DATA PROVIDED Block Start

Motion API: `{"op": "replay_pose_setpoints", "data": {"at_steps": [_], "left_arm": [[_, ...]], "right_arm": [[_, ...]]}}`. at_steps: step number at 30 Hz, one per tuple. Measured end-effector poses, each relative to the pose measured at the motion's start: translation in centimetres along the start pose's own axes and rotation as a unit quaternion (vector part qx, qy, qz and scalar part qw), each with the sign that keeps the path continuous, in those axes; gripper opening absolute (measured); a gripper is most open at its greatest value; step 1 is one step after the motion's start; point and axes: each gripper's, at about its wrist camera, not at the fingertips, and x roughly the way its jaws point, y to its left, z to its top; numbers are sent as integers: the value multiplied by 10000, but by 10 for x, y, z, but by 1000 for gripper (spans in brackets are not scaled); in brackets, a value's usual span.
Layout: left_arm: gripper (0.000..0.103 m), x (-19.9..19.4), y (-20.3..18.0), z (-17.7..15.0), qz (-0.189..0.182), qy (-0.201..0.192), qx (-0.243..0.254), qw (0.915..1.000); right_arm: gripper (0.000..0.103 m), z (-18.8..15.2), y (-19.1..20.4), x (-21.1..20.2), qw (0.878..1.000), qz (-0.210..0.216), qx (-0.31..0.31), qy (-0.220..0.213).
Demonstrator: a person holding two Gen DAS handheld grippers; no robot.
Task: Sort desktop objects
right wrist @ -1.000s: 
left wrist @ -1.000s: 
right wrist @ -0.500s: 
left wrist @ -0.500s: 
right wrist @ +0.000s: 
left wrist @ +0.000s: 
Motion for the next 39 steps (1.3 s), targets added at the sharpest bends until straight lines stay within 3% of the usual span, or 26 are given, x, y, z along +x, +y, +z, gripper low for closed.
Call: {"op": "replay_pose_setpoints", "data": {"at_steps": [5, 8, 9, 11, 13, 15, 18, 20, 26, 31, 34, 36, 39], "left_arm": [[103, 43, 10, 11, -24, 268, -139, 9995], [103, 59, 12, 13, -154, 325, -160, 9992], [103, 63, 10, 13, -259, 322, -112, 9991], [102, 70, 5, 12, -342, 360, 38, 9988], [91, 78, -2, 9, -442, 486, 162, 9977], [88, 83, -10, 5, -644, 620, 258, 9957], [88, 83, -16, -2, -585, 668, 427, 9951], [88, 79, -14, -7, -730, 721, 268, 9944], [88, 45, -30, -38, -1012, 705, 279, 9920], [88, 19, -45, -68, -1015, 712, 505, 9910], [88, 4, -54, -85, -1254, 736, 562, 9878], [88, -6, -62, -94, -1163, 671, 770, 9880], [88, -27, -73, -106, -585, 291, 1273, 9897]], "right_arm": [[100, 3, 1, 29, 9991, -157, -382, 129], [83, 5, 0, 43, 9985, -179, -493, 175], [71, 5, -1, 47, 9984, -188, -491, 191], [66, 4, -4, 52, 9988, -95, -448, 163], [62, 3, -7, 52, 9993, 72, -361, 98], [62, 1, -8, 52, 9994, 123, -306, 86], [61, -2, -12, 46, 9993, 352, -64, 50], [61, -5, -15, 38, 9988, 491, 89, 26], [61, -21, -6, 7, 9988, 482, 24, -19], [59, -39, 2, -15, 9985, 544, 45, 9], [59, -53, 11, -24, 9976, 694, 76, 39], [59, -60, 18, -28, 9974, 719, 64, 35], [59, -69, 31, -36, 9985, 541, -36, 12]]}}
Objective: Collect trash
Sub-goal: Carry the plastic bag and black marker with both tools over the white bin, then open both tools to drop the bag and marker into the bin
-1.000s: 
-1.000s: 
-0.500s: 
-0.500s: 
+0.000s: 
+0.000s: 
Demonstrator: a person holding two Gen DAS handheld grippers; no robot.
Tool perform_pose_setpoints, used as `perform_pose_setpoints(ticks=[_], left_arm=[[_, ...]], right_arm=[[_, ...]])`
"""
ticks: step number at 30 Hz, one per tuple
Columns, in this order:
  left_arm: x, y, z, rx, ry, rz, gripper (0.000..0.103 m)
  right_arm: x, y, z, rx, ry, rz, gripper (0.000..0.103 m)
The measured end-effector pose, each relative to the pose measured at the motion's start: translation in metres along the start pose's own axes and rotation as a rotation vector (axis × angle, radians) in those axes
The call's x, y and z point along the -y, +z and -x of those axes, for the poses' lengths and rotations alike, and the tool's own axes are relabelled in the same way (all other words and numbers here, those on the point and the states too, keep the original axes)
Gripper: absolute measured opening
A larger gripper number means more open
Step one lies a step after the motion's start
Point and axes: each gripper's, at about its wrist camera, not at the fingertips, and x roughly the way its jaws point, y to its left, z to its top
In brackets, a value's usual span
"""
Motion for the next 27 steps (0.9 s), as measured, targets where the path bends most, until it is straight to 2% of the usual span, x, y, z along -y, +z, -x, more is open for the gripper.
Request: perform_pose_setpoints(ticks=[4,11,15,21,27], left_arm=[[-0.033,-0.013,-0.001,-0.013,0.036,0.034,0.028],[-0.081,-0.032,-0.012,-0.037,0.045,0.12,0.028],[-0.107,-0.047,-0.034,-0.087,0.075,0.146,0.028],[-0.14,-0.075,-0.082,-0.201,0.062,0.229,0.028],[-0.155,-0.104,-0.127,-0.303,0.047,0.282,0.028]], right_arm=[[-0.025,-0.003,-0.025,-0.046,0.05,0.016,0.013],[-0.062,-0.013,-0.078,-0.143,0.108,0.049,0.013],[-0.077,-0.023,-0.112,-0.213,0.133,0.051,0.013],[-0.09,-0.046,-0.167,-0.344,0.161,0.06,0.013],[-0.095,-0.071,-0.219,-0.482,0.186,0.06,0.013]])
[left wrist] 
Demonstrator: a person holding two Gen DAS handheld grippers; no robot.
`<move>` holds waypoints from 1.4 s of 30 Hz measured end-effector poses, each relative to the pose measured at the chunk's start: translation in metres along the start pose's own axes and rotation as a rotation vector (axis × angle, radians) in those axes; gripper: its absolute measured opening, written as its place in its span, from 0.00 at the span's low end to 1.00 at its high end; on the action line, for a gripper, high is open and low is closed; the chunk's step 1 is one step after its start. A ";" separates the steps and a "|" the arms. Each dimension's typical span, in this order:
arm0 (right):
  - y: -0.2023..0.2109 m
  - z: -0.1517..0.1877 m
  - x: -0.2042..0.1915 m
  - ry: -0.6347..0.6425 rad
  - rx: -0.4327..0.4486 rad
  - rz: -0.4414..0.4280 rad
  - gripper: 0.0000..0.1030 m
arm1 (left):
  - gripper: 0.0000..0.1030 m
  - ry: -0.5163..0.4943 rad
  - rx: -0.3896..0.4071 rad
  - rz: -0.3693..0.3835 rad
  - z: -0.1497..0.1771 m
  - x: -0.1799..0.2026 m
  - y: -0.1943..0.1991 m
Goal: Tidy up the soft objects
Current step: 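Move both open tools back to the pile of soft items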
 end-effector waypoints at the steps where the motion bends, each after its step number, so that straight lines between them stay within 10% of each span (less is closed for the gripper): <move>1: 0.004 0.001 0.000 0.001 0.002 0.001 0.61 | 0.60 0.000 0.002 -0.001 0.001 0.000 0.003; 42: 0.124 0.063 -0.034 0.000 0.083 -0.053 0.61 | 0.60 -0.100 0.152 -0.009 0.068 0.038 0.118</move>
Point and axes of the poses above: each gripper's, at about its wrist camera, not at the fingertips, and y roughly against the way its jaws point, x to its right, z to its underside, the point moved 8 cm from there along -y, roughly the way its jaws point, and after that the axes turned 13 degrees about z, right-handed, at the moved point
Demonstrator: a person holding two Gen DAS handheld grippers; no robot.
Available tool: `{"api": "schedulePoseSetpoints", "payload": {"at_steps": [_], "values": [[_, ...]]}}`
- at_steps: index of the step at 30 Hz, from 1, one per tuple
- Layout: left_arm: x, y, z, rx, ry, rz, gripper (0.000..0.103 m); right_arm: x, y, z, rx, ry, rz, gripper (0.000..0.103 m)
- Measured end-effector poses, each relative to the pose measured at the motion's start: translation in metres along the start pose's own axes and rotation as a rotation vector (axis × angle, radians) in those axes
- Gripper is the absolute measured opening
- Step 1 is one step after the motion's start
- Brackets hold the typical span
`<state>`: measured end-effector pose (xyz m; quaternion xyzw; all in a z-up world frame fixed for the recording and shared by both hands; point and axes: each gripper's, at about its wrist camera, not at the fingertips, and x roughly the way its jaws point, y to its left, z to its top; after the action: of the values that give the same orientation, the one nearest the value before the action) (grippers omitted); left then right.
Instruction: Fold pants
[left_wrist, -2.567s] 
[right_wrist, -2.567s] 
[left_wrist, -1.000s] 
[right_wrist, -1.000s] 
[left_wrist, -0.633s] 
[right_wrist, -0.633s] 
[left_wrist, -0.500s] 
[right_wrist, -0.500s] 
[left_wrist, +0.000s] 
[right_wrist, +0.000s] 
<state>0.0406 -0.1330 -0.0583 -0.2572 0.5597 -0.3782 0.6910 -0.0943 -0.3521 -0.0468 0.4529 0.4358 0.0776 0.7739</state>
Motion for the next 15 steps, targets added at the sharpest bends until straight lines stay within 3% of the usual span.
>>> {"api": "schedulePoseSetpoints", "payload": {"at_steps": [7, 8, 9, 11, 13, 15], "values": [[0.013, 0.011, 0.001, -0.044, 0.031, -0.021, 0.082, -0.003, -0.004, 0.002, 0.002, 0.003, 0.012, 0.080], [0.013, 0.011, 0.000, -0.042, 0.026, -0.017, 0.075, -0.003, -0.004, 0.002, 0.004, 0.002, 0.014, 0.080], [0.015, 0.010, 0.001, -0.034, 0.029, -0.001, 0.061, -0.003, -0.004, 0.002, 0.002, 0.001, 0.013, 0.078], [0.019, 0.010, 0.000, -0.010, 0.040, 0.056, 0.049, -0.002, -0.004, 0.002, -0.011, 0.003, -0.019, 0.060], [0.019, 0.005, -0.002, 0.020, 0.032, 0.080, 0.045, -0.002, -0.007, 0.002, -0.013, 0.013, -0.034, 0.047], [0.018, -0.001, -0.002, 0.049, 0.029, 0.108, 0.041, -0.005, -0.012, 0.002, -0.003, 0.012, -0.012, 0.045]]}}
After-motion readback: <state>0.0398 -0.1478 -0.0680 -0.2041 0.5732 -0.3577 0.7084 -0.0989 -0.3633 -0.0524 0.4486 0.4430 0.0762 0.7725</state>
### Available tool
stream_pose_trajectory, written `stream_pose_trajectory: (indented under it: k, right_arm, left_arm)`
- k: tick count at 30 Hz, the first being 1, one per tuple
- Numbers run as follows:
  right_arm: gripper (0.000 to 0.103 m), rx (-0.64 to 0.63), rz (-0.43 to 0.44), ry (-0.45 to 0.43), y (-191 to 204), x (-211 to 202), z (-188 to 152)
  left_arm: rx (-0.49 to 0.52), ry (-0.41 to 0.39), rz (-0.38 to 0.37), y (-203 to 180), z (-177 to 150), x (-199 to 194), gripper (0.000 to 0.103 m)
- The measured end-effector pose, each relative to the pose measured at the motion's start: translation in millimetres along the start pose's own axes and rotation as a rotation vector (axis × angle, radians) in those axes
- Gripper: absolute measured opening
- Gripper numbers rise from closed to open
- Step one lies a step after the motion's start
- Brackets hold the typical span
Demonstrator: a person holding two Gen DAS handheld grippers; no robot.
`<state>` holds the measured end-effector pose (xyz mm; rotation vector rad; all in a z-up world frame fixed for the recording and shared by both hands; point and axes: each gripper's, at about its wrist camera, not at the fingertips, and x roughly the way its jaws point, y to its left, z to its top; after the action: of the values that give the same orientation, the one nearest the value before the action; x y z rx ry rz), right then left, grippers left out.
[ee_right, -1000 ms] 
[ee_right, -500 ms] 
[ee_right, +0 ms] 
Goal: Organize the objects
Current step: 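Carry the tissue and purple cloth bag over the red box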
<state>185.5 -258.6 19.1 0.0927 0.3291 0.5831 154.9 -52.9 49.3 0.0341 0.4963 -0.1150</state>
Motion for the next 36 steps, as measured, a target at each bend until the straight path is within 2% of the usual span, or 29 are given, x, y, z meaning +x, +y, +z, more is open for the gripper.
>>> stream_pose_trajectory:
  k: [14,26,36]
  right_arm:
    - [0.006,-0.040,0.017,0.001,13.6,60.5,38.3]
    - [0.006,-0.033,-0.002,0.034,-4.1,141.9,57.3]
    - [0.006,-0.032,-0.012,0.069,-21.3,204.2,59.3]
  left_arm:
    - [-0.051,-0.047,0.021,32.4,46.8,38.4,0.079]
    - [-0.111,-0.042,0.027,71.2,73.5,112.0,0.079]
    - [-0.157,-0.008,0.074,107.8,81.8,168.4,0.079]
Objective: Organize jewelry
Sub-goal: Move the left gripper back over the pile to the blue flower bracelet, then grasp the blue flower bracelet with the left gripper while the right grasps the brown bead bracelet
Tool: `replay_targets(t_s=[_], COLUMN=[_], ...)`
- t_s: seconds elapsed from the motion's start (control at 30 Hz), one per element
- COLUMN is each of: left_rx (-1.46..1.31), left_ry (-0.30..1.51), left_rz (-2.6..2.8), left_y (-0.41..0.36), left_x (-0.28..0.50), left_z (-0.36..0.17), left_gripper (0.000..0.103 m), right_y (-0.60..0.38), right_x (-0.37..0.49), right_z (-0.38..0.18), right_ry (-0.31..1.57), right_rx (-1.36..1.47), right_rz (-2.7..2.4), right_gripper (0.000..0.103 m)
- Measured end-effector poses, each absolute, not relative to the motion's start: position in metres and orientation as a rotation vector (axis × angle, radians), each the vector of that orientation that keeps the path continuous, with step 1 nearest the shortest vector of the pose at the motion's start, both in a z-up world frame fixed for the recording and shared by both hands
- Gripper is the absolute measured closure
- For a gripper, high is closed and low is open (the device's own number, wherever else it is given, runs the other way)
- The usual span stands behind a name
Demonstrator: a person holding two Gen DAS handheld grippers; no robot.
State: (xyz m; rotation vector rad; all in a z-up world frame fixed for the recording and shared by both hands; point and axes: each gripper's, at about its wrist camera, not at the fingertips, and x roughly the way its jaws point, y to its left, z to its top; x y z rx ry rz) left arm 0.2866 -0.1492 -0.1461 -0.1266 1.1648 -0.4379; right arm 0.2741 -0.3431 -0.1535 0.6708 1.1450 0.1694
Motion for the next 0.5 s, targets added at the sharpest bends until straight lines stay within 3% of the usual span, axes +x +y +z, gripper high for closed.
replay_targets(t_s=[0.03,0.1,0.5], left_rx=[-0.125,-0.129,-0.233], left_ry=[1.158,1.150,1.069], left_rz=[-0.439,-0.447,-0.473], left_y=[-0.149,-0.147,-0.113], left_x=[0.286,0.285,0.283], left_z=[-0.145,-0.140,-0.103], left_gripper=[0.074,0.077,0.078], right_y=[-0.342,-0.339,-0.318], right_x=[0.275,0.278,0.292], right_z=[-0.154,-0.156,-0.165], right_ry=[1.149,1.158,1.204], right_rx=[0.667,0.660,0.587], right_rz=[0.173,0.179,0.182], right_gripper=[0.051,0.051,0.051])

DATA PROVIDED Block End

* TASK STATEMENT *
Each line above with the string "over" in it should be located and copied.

* SOLUTION TO THE EXERCISE *
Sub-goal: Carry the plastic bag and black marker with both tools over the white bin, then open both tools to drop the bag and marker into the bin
Current step: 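Carry the tissue and purple cloth bag over the red box
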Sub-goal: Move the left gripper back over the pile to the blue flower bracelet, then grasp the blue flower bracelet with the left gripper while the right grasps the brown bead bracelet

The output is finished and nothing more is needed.